Self love.  It all starts there.  Wow.

When I witness my kids expressing positive feelings about themselves it gives me great joy.   Perhaps it is knowing how essential it is to start with ourselves – that the degree of respect, confidence, love or assertiveness we have in our lives starts with our own self esteem.  So I guess it make sense that my heart soars when I see or hear evidence of that being well nurtured in my kids.

Truth be told, working with a lot of people, I think often of all the ways we limit ourselves, play small, or focus on our faults rather than our strengths.  And I’ve been guilty of it, too.  But seeing how self love translates into every area of our life, I consider it one of my greatest jobs as a mom to foster healthy self esteem in my kids.  Life will throw plenty of challenges their way, I am sure.  I want them to be able to stand strong, know and love themselves, and be their best – even when the going gets tough.  Especially when the going gets tough.

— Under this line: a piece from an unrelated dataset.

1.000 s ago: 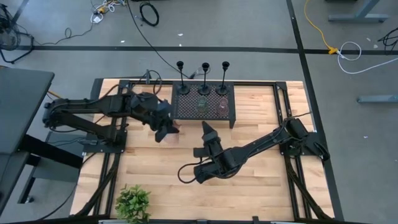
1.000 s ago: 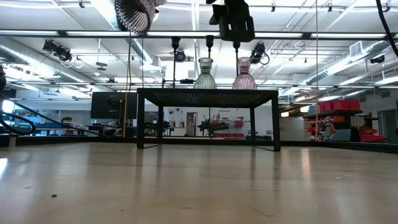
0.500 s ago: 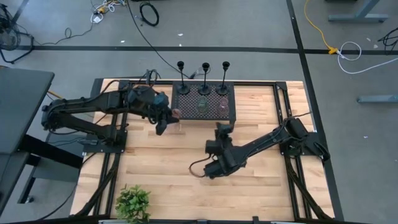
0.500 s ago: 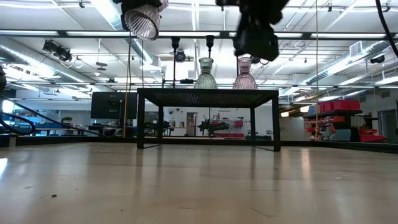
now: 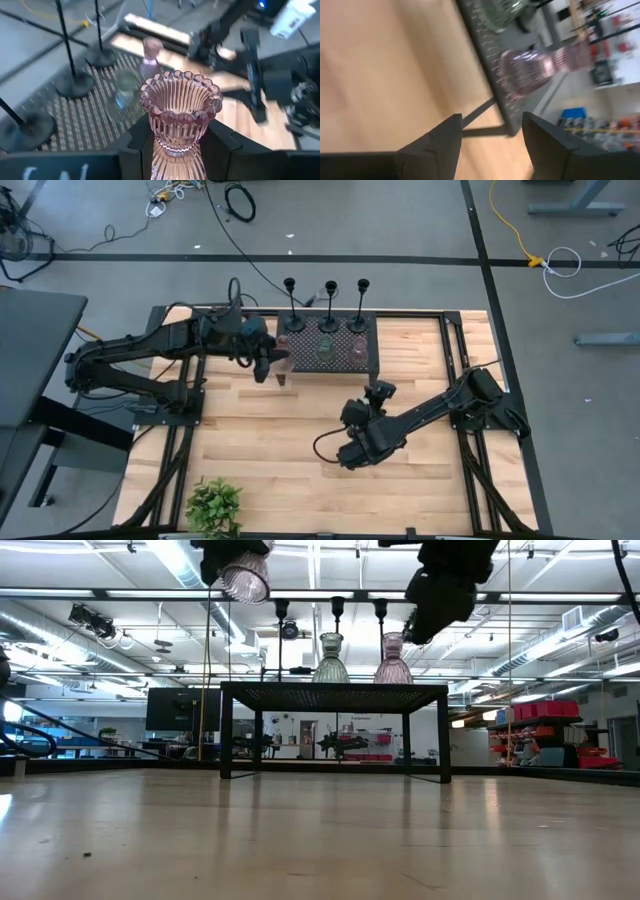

Being a mom to a little girl, I am very conscious of the messages I send her.  I’d have to put her in a bubble to avoid the messages that are sent to little girls by media and society – and the enormous emphasis that is placed on appearance, beauty and fitting an ideal.  It’s sadly evident in many girls’ toys, dolls, shows, and movies – it’s everywhere.  We embrace the positive female portrayals wherever we can find them (like her recent love of Zena, Warrior Princess.  When I asked her why she loves it so much, she said:  “She’s brave and strong and helps people.  Nobody beats her.  And she’s pretty.”)  While we may limit poor influences when we can, we feel that it is more important to teach her about true beauty.

We try to teach her to focus on inner beauty before outward appearance.  We want her to love herself enough to choose good friends, make good decisions, and to have the courage to try new things.  We want her to go through life with awareness, confidence and a deep inner knowing of her own strengths and abilities.  We want her to dream big, with no limits and know that she can do and be anything.

And it all starts with loving herself.   There is no stronger foundation.